再次醒来时,她躺在临时铺设的软榻上,女皇正坐在榻边翻看着奏折。见她睁眼,女皇放下奏折,语气听不出喜怒:“你这又是做什么?以死相逼?”
“儿臣不敢。”永泰公主挣扎着要起身,被女皇按住。“儿臣只是想求陛下……念在母女一场,给儿臣一条生路。”她声音哽咽,泪水顺着眼角滑落,“儿臣知道错了,可林相已走,李媛娘也会伏法,儿臣往后定安分守己,再不敢有半分妄念。”

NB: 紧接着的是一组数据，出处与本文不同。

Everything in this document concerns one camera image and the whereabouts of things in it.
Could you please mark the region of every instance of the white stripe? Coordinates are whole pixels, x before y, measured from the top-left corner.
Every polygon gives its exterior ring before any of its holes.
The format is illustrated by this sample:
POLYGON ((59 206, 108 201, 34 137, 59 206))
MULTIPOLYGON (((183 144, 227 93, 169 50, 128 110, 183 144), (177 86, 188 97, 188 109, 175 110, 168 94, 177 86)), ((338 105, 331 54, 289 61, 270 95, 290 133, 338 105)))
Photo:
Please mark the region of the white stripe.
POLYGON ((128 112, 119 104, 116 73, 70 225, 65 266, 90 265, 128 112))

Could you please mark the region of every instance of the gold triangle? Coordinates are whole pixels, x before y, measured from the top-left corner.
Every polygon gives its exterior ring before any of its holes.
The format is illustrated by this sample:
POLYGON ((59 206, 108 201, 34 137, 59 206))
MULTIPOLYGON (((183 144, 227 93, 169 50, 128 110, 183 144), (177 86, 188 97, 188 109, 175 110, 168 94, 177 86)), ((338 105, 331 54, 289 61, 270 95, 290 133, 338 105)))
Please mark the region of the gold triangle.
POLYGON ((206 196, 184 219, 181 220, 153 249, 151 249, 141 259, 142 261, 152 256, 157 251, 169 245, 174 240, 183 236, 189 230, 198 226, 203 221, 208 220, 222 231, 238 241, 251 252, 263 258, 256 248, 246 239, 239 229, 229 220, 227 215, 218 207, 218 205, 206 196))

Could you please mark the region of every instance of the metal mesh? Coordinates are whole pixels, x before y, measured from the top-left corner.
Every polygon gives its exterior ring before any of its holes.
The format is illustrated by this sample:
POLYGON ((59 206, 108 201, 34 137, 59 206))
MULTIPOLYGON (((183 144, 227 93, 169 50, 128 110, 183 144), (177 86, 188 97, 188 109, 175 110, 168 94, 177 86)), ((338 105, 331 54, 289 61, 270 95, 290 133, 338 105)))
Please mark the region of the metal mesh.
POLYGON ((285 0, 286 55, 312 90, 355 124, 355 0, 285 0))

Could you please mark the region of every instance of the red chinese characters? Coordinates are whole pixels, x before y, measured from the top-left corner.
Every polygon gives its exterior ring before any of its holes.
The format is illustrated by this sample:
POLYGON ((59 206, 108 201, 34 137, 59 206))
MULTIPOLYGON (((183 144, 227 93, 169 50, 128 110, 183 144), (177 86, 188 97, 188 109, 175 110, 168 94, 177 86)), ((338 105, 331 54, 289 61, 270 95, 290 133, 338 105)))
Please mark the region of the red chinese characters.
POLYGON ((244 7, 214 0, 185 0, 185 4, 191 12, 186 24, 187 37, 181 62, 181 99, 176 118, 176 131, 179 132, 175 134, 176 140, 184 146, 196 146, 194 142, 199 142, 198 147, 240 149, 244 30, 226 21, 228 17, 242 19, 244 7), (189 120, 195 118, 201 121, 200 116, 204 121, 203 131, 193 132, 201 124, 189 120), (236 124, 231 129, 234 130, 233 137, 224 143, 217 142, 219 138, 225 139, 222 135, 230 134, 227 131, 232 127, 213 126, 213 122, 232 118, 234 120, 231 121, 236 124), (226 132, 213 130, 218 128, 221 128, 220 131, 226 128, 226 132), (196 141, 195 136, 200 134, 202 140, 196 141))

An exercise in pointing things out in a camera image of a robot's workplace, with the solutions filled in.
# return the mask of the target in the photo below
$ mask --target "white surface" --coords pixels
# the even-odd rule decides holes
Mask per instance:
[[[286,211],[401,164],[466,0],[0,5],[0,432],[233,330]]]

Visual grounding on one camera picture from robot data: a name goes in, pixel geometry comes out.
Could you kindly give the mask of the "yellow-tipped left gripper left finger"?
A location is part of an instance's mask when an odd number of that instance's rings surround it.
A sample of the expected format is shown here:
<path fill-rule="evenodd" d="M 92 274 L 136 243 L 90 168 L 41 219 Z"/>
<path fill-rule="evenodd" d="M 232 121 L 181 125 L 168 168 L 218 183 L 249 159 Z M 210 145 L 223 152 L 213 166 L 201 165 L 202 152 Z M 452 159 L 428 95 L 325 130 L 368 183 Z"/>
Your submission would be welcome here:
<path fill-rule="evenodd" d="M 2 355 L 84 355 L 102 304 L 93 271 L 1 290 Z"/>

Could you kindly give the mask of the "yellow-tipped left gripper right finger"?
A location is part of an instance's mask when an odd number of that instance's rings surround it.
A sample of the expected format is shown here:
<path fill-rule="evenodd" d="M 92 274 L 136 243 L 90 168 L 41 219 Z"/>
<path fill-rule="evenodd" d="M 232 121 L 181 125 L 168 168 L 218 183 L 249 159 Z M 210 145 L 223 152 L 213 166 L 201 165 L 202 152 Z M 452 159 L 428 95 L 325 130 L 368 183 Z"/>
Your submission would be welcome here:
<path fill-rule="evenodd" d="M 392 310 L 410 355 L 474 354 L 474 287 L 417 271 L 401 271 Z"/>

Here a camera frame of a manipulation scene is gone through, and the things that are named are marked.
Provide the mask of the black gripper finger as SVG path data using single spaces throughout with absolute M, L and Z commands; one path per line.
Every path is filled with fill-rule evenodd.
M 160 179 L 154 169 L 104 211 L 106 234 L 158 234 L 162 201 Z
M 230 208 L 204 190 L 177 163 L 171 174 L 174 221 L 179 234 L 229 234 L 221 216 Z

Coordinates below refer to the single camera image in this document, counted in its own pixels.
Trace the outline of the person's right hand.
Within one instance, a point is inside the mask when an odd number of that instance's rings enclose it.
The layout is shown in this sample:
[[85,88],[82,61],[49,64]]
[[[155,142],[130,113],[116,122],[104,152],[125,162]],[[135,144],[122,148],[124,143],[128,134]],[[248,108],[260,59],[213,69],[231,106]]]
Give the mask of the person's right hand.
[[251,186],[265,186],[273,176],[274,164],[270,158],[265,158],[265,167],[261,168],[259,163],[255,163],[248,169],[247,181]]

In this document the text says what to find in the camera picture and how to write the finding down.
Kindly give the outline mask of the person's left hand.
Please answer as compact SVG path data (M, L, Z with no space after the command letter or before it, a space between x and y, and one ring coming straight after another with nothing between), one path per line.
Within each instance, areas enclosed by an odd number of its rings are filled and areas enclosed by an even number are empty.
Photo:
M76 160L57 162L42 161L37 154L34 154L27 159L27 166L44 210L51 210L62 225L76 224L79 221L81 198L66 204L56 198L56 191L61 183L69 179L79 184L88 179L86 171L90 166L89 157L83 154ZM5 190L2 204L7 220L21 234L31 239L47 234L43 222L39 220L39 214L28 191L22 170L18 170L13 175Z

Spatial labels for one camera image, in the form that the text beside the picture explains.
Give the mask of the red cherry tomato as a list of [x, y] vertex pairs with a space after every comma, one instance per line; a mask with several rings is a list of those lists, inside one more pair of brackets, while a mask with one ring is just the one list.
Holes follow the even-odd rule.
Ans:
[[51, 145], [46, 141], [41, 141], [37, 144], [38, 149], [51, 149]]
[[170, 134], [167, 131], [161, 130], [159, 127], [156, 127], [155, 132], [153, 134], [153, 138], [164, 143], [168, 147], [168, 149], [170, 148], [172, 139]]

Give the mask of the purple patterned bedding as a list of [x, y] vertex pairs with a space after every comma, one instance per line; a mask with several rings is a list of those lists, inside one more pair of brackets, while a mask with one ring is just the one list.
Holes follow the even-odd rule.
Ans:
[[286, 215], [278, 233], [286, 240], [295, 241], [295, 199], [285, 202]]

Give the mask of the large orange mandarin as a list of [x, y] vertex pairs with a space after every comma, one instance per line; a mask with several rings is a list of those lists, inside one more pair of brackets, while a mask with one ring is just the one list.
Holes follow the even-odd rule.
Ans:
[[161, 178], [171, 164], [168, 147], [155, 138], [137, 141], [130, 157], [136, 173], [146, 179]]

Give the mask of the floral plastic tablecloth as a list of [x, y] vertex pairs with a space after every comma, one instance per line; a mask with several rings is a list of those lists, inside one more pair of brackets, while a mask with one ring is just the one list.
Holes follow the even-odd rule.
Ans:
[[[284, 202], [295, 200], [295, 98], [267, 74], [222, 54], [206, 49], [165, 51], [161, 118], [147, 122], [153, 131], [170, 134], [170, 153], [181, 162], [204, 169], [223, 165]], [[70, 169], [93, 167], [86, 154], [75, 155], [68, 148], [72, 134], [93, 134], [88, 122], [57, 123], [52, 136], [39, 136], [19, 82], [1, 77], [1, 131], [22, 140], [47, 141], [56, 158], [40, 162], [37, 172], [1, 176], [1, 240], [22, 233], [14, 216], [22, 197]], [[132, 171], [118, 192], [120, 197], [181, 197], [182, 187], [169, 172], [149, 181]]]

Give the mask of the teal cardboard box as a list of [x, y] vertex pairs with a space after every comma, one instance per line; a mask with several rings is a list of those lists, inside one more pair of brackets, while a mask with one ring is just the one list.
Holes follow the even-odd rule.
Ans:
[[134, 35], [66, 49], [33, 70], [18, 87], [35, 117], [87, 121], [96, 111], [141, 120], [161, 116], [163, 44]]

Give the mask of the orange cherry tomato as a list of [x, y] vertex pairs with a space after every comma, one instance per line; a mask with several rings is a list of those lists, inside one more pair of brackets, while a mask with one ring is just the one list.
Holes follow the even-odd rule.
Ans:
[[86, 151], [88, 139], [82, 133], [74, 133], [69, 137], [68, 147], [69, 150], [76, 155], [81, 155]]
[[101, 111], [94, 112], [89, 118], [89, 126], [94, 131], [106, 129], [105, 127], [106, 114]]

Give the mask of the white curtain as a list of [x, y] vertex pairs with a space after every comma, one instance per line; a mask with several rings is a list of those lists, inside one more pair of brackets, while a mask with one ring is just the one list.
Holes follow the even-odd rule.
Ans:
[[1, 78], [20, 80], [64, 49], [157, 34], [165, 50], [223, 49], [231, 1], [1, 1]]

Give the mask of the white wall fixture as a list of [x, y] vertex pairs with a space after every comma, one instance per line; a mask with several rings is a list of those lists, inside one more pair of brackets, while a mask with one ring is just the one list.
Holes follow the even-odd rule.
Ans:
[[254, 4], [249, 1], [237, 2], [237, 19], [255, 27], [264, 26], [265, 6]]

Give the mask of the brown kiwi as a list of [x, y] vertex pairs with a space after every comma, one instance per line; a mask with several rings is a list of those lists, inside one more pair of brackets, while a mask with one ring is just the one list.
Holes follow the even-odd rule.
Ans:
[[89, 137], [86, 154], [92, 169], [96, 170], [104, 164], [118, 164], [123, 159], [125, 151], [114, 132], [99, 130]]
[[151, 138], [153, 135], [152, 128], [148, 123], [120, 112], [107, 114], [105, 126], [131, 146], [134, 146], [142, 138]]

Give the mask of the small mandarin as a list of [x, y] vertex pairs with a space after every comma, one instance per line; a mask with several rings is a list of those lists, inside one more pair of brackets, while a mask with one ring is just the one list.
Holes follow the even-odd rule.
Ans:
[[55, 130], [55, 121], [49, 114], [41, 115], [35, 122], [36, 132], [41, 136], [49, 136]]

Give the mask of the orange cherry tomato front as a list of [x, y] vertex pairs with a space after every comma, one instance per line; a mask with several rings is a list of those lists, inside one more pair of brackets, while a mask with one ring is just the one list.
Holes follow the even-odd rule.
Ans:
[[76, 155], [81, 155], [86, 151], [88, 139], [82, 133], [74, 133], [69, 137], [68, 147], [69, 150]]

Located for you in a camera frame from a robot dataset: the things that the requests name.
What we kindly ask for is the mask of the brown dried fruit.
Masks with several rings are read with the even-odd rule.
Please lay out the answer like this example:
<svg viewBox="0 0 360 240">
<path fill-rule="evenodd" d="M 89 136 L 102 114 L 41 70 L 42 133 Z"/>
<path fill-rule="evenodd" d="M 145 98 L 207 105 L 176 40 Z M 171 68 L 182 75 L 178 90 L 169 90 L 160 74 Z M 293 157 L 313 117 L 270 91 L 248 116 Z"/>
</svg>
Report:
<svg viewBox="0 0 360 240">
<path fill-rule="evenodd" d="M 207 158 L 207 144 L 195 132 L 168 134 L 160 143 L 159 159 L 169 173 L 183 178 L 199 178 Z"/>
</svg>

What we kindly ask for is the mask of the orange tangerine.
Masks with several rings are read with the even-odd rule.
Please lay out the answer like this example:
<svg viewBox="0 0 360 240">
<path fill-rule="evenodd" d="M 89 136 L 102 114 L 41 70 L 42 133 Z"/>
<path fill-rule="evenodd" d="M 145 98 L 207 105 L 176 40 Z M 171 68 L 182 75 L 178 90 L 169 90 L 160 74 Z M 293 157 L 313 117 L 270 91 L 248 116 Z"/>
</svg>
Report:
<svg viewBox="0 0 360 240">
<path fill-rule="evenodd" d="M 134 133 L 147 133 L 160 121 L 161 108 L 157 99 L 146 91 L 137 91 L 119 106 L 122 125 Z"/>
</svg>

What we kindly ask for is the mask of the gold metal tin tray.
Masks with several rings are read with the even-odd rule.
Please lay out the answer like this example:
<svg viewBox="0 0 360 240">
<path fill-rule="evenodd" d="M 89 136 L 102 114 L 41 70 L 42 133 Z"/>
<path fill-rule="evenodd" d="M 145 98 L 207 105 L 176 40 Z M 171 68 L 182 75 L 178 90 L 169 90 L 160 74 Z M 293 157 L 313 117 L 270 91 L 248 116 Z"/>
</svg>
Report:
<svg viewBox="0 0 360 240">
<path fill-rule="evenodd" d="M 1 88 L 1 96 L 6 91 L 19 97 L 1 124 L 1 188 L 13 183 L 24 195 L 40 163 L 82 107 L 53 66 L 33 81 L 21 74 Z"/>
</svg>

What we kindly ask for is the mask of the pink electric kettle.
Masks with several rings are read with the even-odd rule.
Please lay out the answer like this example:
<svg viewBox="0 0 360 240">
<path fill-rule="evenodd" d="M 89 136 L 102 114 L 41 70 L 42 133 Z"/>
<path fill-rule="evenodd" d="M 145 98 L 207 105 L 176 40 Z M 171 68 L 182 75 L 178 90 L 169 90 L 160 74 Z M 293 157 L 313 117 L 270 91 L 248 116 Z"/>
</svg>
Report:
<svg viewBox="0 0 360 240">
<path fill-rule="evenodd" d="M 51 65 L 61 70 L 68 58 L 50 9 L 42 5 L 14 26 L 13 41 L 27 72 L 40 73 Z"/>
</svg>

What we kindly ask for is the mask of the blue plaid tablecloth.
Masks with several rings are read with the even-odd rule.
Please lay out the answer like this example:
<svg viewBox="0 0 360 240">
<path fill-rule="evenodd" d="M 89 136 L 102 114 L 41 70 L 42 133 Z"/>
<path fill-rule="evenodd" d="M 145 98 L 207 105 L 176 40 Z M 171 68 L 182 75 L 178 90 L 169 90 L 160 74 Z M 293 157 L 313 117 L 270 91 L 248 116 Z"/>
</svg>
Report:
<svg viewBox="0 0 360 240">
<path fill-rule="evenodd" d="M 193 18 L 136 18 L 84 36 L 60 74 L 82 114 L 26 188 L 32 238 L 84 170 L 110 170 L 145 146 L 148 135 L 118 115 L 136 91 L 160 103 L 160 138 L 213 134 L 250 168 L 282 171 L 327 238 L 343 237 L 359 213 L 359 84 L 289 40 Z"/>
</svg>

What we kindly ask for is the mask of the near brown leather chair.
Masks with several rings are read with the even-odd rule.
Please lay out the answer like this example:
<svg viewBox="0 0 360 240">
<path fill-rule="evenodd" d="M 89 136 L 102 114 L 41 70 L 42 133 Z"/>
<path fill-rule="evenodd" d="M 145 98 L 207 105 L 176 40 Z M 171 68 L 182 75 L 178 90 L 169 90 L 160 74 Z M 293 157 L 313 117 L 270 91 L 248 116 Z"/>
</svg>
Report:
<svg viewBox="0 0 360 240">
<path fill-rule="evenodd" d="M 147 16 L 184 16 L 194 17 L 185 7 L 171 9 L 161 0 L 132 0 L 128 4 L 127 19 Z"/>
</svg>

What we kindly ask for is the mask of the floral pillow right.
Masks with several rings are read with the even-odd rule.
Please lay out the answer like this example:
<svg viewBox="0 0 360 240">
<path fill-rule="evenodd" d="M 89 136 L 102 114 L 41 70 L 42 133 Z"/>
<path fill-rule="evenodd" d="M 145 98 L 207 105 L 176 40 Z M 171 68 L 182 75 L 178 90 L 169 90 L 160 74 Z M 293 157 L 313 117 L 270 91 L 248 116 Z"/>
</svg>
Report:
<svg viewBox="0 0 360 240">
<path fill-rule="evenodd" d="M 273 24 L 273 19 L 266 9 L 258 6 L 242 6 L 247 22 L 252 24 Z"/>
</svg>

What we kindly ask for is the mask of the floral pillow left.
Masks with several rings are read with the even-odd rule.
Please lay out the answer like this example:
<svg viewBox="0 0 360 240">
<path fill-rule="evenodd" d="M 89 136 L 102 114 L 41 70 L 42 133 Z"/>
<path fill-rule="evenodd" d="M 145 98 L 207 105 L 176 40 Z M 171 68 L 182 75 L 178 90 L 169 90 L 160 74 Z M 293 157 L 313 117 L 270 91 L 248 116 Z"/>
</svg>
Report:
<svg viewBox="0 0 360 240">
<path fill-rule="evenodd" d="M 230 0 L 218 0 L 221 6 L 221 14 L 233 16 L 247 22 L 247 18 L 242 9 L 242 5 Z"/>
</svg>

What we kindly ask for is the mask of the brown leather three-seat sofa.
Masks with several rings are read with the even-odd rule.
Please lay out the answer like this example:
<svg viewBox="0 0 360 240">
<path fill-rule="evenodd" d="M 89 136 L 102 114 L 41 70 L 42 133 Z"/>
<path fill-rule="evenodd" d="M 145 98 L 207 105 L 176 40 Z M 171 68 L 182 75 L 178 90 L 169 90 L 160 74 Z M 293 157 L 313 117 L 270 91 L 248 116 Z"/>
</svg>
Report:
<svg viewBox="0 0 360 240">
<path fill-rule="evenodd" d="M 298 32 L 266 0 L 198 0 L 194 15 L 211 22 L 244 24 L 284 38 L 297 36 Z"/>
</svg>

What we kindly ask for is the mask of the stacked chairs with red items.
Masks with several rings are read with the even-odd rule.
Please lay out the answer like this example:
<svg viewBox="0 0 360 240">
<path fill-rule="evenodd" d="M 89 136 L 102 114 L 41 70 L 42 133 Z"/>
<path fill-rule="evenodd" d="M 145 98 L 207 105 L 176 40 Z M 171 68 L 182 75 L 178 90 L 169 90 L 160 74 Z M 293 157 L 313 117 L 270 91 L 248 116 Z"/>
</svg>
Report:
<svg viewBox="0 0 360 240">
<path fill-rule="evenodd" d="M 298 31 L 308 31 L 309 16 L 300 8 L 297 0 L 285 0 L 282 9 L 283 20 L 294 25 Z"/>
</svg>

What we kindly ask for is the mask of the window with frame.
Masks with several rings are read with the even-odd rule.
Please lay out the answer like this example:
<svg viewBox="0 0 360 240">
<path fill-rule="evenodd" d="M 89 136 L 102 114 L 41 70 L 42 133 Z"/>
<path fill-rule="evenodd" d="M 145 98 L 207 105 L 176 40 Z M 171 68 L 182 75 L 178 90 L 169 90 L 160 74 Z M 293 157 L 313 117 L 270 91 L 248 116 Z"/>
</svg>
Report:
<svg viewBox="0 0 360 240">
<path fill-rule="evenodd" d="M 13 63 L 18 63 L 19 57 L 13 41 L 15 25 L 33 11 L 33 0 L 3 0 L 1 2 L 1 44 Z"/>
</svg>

女皇沉默良久,看着她苍白如纸的脸,终究是叹了口气:“罢了,回京后禁足府中,闭门思过吧。”
永泰公主眼中闪过一丝光亮,重重叩首:“谢陛下!”
三日之期已到,卫渊带着人证物证,在殿内侍立,玄甲卫箭矢、聚顺号帐篷布、公主府长史吃回扣及密函等线索一一禀明,条理清晰,末了将那封印着“媛”字私印的密函递上:“陛下,公主府此举,既欲除了司中丞,又利用司中丞与臣素有争执,甚至还意图牵连温家与御史台,其心昭然。”